While some pundits may contend that the gig economy is not meant to provide long-term employment, but rather serve as a stop-gap measure, the fact remains that economic opportunity is more diminished than any other point in modern history. People are landing in the gig economy and getting stuck in it.

This situation may be one of the reasons behind the surge in popularity of unions.

As of August, 61 percent of US citizens support labor unions, the highest rate in nearly 15 years.  Millennials no doubt play a huge role in this trend. Bernie Sanders, the most popular 2016  presidential candidate among millennials, was staunchly pro-union, and nearly 50 percent of Republican millennials support unions. That is an astonishing development showing a bipartisan trend in favor of labor organizing.

Unions are trying to take advantage of the change in public opinion, introducing social activism into their activities in order to attract millennials who value social justice. This was on display in January, 2017 when the New York Taxi Workers Alliance helped blockade access to JFK International Airport in response to Donald Trump’s travel ban on Muslims.

While companies in the sharing economy should take heed, so too should another part of the economy that has a fraught track record with unions: the nonprofit sector.

Nonprofits have struggled with unions and labor laws in recent years.
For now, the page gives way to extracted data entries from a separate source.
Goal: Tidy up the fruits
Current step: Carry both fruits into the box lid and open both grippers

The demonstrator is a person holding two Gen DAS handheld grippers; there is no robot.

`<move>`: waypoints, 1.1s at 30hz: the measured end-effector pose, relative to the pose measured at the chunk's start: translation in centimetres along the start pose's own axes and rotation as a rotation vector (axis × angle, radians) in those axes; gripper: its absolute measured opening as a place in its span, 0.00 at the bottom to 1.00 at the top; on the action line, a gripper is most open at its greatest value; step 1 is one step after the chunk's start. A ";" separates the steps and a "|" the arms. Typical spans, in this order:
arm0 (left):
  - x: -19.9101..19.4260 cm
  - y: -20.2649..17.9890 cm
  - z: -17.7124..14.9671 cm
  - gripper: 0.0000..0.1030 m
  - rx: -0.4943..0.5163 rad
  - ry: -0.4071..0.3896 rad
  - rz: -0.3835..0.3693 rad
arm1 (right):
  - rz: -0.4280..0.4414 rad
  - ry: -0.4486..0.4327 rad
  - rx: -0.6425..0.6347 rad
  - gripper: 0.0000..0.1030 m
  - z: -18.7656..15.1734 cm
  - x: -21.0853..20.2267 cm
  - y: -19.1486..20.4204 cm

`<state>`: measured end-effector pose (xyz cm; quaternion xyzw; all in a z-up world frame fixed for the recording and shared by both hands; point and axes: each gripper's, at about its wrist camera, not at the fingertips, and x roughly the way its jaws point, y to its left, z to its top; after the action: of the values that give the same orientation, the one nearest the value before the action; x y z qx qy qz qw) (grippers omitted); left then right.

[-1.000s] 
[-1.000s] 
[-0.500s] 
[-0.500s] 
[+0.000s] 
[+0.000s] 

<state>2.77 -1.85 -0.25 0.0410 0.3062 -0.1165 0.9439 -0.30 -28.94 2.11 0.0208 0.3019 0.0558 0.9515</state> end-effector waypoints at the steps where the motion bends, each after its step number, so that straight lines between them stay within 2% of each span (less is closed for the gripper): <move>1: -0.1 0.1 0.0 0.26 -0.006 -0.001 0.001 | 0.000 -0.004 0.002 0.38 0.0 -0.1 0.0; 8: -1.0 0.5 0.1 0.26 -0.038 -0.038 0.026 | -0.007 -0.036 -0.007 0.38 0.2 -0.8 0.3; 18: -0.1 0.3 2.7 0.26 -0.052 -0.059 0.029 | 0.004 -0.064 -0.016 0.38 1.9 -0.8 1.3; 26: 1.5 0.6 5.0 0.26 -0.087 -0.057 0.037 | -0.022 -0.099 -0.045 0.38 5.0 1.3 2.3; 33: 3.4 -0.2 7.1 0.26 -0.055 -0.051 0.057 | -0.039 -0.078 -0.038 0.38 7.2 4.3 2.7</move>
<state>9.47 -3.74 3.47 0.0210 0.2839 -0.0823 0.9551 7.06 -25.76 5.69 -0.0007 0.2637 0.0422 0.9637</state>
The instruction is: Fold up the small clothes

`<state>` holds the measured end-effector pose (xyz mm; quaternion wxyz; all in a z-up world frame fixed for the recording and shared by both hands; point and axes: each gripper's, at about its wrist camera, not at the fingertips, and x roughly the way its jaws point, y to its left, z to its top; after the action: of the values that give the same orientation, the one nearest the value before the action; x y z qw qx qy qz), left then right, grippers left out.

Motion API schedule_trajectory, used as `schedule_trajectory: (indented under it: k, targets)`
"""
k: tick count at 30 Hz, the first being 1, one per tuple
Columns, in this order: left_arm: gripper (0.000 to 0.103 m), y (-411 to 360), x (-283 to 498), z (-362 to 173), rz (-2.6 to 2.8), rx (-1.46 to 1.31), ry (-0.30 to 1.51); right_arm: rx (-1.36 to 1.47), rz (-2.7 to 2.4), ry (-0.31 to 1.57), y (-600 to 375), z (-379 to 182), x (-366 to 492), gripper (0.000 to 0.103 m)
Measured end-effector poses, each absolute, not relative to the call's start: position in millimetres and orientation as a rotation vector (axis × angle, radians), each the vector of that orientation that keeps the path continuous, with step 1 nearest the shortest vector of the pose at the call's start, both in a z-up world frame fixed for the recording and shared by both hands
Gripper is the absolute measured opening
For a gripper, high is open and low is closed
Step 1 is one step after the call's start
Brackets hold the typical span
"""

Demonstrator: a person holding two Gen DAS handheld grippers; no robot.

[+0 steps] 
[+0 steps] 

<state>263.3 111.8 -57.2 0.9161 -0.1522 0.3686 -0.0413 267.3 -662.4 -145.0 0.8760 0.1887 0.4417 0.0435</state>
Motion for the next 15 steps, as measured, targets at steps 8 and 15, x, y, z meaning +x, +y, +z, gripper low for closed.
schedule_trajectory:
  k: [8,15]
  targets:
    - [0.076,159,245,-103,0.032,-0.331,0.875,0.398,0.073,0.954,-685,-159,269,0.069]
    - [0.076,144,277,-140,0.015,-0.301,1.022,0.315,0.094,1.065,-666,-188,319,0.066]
Recall that large nonprofits such as U.S. PIRG opposed Obama’s overtime measure that would have guaranteed fair compensation for workers putting in more than 40 hours a week (note: a federal judge eventually blocked the rule, and the Department of Justice under Trump has since dropped the measure).

While U.S. PIRG was among many nonprofits that opposed the rule change, the organization has a particularly unfortunate history of anti-labor practices. For instance, a canvassing office in Los Angeles linked to the organization was abruptly shuttered and its employees let go after its staff decided to unionize. In 2012, yet another U.S. PIRG-affiliated office located in Portland fired employees who tried to organize with Communications Workers of America, resulting in a lawsuit that appeared before National Labor Relations Board.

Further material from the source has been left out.